The Palestinian Authority (PA) based in the West Bank also appears to have rejected a key principle of the Oslo peace paradigm—that of bilateral negotiations under the supervision of the US. Despite a herculean effort by US Secretary of State, John Kerry, to bring the two parties to the negotiating table, in response to the lack of movement towards final status issues and continued settlement expansion (amongst other issues), the Palestinian political elite have withdrawn from negotiations and resumed attempts to ‘internationalise the struggle’ by seeking membership of international organisations such as the United Nations (UN), and signing international treaties such as the Rome Statute, the founding treaty of the International Criminal Court. This change of direction is part of a rethink in the PA and PLO’s strategy rooted in wider discussions and debates. The publication of a document by the Palestine Strategy Study Group (PSSG) in August 2008, the production of which involved many members of the Palestinian political elite (and whose recommendations were studiously discussed at the highest levels of the PA and PLO), showed widespread discontent with the bilateral negotiations framework and suggested ways in which Palestinians could ‘regain the initiative’.

[…]

And yet despite these changes in official Palestinian and Israeli political strategies that signal a deepening of the crisis, donors and the ‘international community’ are reluctant to accept the failure of the Oslo peace paradigm.

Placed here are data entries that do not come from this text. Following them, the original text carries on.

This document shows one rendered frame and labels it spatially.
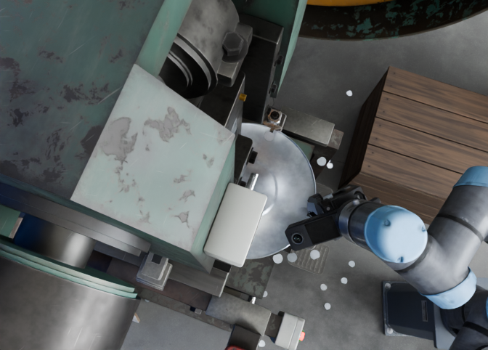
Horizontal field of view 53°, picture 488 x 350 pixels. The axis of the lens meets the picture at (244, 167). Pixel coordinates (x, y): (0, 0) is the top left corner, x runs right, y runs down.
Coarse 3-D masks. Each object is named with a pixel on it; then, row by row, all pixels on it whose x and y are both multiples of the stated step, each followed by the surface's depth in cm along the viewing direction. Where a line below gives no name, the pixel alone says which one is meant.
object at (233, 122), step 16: (240, 80) 67; (208, 96) 66; (224, 96) 66; (240, 96) 69; (208, 112) 66; (224, 112) 66; (240, 112) 77; (240, 128) 86; (240, 144) 85; (240, 160) 84; (240, 176) 86
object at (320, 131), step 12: (288, 108) 123; (288, 120) 122; (300, 120) 122; (312, 120) 122; (288, 132) 122; (300, 132) 121; (312, 132) 121; (324, 132) 121; (336, 132) 124; (312, 144) 125; (324, 144) 121; (336, 144) 123; (312, 156) 136; (324, 156) 131; (312, 168) 145
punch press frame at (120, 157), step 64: (0, 0) 32; (64, 0) 32; (128, 0) 32; (256, 0) 55; (0, 64) 31; (64, 64) 31; (128, 64) 31; (0, 128) 30; (64, 128) 30; (128, 128) 31; (192, 128) 35; (0, 192) 38; (64, 192) 29; (128, 192) 31; (192, 192) 35; (192, 256) 40
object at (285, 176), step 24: (264, 144) 105; (288, 144) 105; (264, 168) 103; (288, 168) 104; (264, 192) 101; (288, 192) 102; (312, 192) 103; (264, 216) 101; (288, 216) 101; (264, 240) 100
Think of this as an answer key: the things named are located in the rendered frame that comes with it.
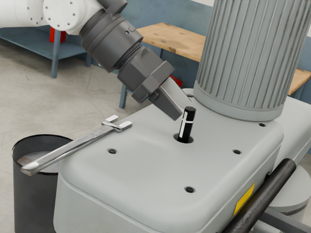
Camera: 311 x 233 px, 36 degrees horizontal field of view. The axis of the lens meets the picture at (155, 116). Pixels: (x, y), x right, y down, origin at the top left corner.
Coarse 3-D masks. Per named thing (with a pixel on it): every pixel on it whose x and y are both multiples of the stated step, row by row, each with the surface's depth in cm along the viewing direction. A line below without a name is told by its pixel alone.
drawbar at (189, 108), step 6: (186, 108) 83; (192, 108) 83; (192, 114) 83; (186, 120) 83; (192, 120) 83; (180, 126) 84; (186, 126) 84; (192, 126) 85; (186, 132) 84; (180, 138) 85; (186, 138) 85
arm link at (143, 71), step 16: (112, 32) 79; (128, 32) 80; (96, 48) 80; (112, 48) 79; (128, 48) 79; (144, 48) 82; (112, 64) 80; (128, 64) 79; (144, 64) 80; (160, 64) 84; (128, 80) 80; (144, 80) 78; (160, 80) 79; (144, 96) 78
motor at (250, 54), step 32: (224, 0) 91; (256, 0) 87; (288, 0) 87; (224, 32) 92; (256, 32) 89; (288, 32) 90; (224, 64) 94; (256, 64) 92; (288, 64) 94; (224, 96) 96; (256, 96) 95
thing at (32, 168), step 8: (112, 120) 85; (104, 128) 82; (112, 128) 83; (120, 128) 83; (88, 136) 78; (96, 136) 79; (72, 144) 75; (80, 144) 76; (88, 144) 77; (56, 152) 72; (64, 152) 73; (72, 152) 74; (40, 160) 70; (48, 160) 70; (56, 160) 71; (24, 168) 67; (32, 168) 67; (40, 168) 68
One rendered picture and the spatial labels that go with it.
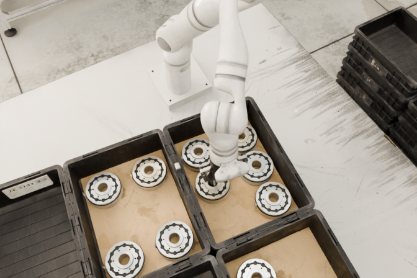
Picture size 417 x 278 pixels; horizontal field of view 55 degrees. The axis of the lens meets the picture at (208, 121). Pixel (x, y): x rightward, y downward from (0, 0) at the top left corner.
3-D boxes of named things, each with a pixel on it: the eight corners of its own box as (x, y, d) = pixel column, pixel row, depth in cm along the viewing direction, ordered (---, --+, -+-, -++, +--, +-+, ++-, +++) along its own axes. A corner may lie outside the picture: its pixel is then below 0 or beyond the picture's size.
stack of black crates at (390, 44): (330, 86, 225) (353, 27, 187) (372, 66, 233) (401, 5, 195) (380, 140, 206) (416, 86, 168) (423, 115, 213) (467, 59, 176)
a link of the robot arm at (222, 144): (200, 152, 99) (235, 158, 98) (197, 118, 86) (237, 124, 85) (205, 129, 103) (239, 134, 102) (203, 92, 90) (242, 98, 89)
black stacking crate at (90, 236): (74, 180, 124) (62, 163, 115) (164, 146, 130) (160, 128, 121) (107, 309, 104) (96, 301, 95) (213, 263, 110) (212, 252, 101)
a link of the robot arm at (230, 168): (217, 184, 100) (216, 173, 95) (202, 147, 106) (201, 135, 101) (251, 172, 102) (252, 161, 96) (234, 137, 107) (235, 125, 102)
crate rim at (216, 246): (161, 130, 122) (161, 126, 120) (251, 98, 128) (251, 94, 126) (213, 254, 102) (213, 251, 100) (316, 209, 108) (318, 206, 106)
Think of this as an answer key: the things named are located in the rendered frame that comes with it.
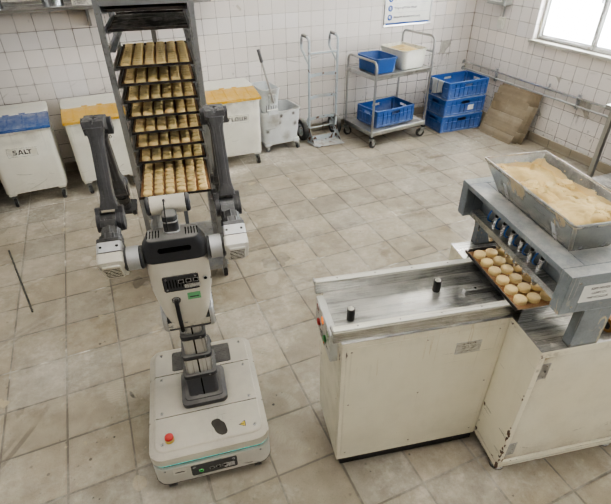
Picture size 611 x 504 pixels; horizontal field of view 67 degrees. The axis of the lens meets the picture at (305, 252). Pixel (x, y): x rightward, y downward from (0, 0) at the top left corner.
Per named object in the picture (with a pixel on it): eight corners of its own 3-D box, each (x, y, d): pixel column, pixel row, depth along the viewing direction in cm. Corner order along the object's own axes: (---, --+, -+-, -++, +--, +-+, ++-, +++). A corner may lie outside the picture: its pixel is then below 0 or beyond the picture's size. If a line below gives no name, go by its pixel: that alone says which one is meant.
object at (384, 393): (441, 387, 258) (474, 255, 206) (472, 442, 230) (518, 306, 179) (318, 410, 246) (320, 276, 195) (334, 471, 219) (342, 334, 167)
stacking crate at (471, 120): (460, 117, 618) (463, 102, 607) (479, 127, 587) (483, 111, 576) (421, 123, 601) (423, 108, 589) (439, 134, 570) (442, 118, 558)
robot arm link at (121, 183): (79, 124, 174) (110, 122, 177) (79, 114, 178) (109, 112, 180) (108, 199, 210) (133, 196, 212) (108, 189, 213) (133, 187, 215)
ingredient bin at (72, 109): (85, 197, 444) (60, 118, 400) (81, 171, 491) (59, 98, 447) (143, 186, 461) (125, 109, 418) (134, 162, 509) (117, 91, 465)
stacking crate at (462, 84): (463, 86, 596) (466, 70, 585) (486, 94, 567) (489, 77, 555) (425, 92, 575) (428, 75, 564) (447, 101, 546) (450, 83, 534)
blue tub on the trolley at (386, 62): (377, 64, 534) (378, 49, 525) (398, 72, 505) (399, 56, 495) (355, 67, 523) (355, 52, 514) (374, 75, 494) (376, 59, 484)
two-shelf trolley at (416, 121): (395, 121, 607) (405, 27, 542) (426, 135, 566) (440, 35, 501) (341, 134, 572) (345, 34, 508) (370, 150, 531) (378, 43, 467)
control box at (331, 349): (323, 319, 202) (324, 294, 194) (338, 360, 183) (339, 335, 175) (315, 320, 201) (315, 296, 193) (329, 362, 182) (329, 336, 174)
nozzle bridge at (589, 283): (512, 235, 230) (530, 171, 210) (622, 338, 172) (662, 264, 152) (450, 243, 224) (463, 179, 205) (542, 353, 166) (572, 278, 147)
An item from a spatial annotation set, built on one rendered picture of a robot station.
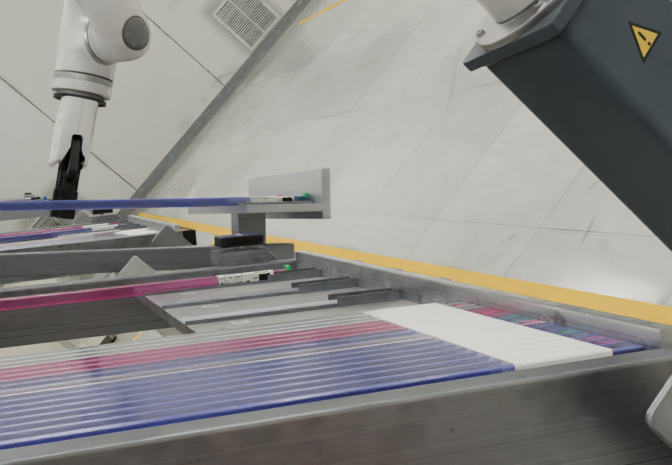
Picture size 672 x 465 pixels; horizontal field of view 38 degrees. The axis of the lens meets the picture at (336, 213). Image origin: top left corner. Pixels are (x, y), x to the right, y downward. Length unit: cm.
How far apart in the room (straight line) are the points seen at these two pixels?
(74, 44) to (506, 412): 107
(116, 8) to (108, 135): 720
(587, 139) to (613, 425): 82
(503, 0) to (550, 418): 79
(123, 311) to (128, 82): 755
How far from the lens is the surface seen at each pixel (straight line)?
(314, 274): 106
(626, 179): 135
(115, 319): 111
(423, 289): 82
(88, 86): 144
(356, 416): 45
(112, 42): 139
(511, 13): 123
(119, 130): 858
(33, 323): 110
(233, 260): 113
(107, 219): 256
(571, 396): 50
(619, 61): 122
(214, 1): 886
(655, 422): 48
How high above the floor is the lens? 104
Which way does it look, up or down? 16 degrees down
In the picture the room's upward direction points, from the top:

This political myopia has meant the persistence of a framework that is increasingly divorced from the possibility of a just and sustainable peace. It is also acting as an ideological straitjacket by shutting out alternative interpretations. This special issue seeks a way out of this political and intellectual dead end. In pursuit of this, our various contributions undertake what we regard to be two key tasks: first, to critically analyse the perceptions underpinning the Oslo paradigm and the transformations instituted by its implementation; and second, to assess some alternative ways of understanding the situation rooted in new strategies of resistance that have emerged in the context of these transformations in the post-Oslo landscape.

[…]

Taken as a whole, the articles in this special issue aim to ignite conversations on the conflict that are not based within abstracted debates that centre upon the peace process itself—but that begin from within the realities and geographies of both the continually transforming land of Palestine-Israel and the voices, struggles, worldviews and imaginings of the future of the people who presently inhabit it. For it is by highlighting these transformations, and from within these points of beginning, that we believe more hopeful pathways for alternative ways forward can be collectively imagined, articulated, debated and built.